Hi, I recently wrote a Nautel RDS text “injector” that accepts Spinitron Metadata Push data. I have tested it only with a Nautel VS2.5 using the “ASCII over IP” setting. It’s a simple PHP script based on Tom’s example from the Spinitron github gist. I adapted it to use the Nautel TCP port 7005. Comments in the script also show how to test it before pointing it to your transmitter. You can get the script in my gist.

Setting up a reverse proxy with authentication, and configuring firewall rules to limit the source IP addresses are left as exercises for the reader…

I’d love to see what other people have done in this area!

1 Like

Hi David @dklann

Thanks for sharing that!

It looks like your script has another function besides receiving from Spinitron metadata push, converting and sending to Nautel. And it looks like a web-based UI with a form that a person could use with a browser to type RDS text, click a submit button and send to the Nautel. Do I read that right?

Yes, exactly. It also has some “quickie” buttons with pre-programmed text for moments when there’s no content from Spinitron or elsewhere.
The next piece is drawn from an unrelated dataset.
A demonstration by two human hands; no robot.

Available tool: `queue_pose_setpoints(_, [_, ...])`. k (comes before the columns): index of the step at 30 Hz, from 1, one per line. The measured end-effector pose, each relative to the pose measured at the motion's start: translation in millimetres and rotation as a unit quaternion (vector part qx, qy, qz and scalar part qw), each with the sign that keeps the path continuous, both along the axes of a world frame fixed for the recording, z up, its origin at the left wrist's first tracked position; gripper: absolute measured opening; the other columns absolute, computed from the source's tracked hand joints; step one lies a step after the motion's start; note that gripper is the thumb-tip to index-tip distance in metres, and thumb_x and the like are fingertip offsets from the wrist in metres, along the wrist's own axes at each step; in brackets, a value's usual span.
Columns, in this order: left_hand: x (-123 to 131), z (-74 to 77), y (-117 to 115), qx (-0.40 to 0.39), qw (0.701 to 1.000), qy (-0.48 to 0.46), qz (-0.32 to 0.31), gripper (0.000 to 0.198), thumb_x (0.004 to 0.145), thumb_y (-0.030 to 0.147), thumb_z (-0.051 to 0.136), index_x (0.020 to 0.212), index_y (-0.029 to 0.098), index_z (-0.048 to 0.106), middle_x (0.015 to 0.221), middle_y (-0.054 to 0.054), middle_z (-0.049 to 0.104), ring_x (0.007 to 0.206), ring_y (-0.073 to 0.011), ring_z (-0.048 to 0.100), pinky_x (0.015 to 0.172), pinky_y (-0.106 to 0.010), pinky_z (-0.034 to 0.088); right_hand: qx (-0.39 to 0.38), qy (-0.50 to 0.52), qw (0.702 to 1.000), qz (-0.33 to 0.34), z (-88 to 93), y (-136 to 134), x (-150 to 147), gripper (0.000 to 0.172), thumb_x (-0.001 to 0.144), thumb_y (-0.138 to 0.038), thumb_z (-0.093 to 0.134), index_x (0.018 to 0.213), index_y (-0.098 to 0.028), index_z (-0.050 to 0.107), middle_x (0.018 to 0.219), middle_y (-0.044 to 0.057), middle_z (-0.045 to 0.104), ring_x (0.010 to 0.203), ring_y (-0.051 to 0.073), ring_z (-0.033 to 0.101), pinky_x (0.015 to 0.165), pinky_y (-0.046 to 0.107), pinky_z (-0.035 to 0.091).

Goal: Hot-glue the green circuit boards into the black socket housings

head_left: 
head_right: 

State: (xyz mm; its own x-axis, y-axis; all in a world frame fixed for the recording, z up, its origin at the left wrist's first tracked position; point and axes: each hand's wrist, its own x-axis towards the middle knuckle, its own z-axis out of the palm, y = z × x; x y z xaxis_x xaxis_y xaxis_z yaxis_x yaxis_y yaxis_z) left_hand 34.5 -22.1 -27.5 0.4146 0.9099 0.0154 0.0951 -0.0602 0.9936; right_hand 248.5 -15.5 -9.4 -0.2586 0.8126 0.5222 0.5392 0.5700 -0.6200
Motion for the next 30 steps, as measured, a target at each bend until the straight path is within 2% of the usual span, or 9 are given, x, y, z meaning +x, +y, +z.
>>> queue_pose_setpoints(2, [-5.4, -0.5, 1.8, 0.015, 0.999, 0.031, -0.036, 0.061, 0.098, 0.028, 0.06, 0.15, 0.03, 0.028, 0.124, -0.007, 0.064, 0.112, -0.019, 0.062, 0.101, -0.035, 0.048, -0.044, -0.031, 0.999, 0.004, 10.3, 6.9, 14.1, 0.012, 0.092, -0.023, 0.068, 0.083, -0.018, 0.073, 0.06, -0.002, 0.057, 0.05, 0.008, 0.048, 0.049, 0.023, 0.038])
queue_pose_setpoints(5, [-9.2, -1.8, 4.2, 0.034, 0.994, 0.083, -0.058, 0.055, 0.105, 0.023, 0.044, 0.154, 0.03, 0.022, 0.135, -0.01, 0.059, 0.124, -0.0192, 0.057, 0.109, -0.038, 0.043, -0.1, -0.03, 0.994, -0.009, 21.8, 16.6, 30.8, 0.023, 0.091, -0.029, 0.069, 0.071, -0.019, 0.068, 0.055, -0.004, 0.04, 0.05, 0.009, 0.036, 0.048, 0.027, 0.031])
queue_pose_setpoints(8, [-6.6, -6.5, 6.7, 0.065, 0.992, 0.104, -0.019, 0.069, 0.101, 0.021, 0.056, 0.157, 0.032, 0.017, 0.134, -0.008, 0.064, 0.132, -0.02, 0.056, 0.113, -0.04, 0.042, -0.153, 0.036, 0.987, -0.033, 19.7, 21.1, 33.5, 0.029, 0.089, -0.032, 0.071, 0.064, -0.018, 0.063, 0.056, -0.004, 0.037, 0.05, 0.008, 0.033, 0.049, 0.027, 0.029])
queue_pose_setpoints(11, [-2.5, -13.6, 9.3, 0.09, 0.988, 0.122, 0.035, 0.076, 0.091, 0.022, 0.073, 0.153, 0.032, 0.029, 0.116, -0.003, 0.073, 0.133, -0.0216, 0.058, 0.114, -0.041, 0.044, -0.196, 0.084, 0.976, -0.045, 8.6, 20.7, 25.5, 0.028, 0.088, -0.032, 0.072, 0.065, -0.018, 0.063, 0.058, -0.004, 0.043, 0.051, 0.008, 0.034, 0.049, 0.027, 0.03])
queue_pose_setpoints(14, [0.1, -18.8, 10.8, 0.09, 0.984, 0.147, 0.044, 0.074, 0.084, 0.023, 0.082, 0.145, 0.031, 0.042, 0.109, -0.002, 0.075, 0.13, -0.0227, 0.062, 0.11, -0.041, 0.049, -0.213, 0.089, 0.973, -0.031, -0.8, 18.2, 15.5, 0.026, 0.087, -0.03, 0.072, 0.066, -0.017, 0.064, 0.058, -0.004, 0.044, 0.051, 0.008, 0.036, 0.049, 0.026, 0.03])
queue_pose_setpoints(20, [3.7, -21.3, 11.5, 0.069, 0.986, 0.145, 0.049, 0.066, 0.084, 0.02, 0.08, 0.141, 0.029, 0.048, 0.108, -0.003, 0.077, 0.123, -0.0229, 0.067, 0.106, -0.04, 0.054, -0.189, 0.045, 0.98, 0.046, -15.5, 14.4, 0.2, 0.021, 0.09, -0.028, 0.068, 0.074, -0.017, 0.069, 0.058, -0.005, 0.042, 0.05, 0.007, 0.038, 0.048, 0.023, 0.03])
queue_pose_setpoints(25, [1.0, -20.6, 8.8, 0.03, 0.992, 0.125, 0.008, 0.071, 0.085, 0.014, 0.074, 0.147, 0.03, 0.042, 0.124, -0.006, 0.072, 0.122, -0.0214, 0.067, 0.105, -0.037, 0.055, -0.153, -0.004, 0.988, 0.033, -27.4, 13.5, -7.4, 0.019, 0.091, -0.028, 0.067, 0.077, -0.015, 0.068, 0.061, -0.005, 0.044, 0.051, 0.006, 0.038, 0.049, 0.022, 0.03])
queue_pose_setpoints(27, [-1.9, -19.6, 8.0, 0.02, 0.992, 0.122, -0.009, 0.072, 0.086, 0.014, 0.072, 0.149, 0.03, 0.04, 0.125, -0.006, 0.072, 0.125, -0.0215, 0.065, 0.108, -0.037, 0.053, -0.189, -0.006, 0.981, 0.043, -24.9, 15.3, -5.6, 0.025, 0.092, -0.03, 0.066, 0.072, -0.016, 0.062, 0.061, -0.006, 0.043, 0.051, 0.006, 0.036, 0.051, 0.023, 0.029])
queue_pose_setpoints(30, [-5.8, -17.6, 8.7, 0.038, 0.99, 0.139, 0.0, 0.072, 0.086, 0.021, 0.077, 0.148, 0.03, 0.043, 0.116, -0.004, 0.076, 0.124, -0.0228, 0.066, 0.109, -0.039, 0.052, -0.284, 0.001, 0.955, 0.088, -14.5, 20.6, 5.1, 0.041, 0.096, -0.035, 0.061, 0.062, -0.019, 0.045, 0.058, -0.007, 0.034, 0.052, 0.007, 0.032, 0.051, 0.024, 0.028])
I am new to Spinitron - however I am developing an app that will allow a DJ to export a Spotify playlist into whatever format Spinitron will take. Can someone point me in the right direction maybe REST of CSV file etc… I would like to know what fields are required etc… I am doing this in conjunction with Boise,ID Radio. Thanks Joe

Hey Joe! Thanks for joining the forum.

Once this feature is done, would you like to share it with everyone here?

Hi Tom, I will be test driving the app in the next three weeks - I have my first on air show on 17th May. I am also working on a version that could be used by anyone with Internet and a Browser using AWS Lambda. Will share asap regards Joe.